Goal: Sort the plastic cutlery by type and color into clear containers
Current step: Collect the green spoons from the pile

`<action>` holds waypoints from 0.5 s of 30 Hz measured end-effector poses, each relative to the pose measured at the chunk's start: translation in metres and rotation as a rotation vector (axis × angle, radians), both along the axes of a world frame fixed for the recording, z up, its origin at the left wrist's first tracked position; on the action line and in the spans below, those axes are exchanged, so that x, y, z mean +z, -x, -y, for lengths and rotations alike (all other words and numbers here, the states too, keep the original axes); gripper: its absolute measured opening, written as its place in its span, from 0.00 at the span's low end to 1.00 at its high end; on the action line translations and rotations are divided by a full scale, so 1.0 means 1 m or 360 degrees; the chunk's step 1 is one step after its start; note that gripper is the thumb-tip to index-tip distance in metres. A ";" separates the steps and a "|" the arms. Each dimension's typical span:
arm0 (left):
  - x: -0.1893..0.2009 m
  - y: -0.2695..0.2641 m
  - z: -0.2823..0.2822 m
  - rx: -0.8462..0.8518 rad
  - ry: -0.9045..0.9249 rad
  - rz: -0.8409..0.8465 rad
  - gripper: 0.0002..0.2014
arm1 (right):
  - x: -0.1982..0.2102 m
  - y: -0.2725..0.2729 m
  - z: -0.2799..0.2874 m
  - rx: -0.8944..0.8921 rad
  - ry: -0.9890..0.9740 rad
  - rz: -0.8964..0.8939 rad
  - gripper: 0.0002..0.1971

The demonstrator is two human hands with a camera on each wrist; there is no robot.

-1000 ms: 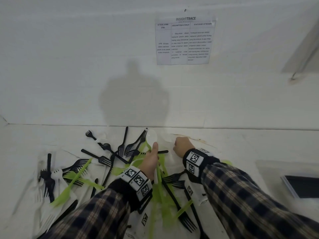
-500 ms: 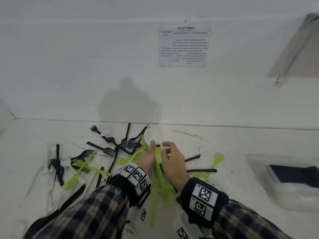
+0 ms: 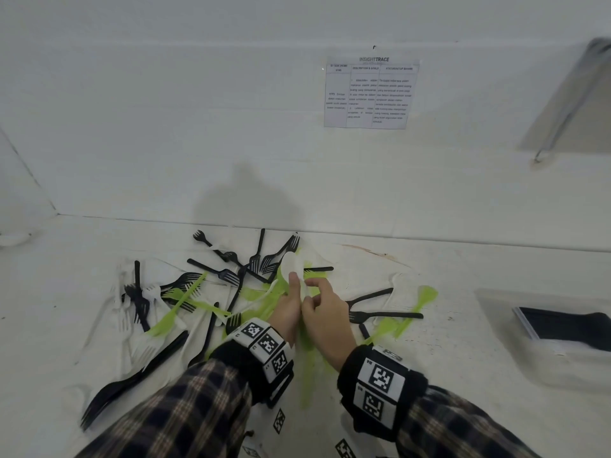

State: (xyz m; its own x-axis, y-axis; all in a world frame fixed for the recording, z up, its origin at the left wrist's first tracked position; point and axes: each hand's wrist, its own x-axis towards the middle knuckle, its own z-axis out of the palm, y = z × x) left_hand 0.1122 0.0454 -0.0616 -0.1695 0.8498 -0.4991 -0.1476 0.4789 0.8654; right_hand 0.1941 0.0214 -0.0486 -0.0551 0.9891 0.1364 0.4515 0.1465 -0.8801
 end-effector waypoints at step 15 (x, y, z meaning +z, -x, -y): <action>-0.010 0.022 0.009 0.0111 0.0051 0.0348 0.26 | 0.005 0.025 0.012 0.0102 -0.0051 0.0193 0.13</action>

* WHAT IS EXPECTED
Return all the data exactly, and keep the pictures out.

* ANSWER TO THIS EXERCISE
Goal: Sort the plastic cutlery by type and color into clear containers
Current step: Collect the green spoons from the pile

`<action>` holds waypoints from 0.5 s of 30 Hz measured end-effector poses, each relative to the pose measured at the chunk's start: translation in metres and rotation as a rotation vector (axis × angle, radians), both along the axes of a world frame fixed for the recording, z up, its origin at the left wrist's first tracked position; on the action line and in the spans below, those axes are exchanged, so that x, y, z mean +z, -x, -y, for lengths and rotations alike (all other words and numbers here, the states too, keep the original axes); gripper: its absolute measured opening, written as its place in its span, from 0.00 at the span's low end to 1.00 at its high end; on the action line translations and rotations are divided by a full scale, so 1.0 means 1 m or 360 degrees; the chunk's step 1 is one step after its start; note that gripper is the thumb-tip to index-tip distance in metres. A ";" separates the steps and a "|" the arms. Each dimension's typical span:
arm0 (left):
  - x: -0.1893..0.2009 m
  - y: -0.2695..0.2641 m
  - z: -0.2823..0.2822 m
  - rx: -0.8462..0.8518 rad
  - ry: -0.9045..0.9249 rad
  - rz: -0.8409..0.8465 rad
  - gripper: 0.0002..0.2014
arm1 (right):
  - x: -0.1982..0.2102 m
  - y: -0.2725..0.2729 m
  - z: -0.2799..0.2874 m
  - rx: -0.8944..0.8921 rad
  - ry: -0.9890..0.9740 rad
  - rz: -0.8964..0.8939 rad
  - gripper: 0.0002..0.1971

The demonstrator is two human hands with a camera on each wrist; there is no robot.

-1000 ms: 
-500 ms: 
+0 ms: 

State: (xyz m; its own x-axis, y-axis; all in a world frame fixed for the recording, z up, its origin at the left wrist's first tracked position; point and axes: each hand's wrist, its own x-axis towards the middle knuckle, its own z-axis out of the palm, y = z × x) left_hand 0.1122 0.0454 -0.0616 -0.1695 0.8498 -0.4991 -0.1476 0.4789 0.8654; right_hand 0.1941 0.0214 -0.0486 -0.0551 0.9891 0.1364 0.4515 0.1465 -0.8801
 end-effector waypoints at step 15 (x, y, z meaning +z, -x, -y): <action>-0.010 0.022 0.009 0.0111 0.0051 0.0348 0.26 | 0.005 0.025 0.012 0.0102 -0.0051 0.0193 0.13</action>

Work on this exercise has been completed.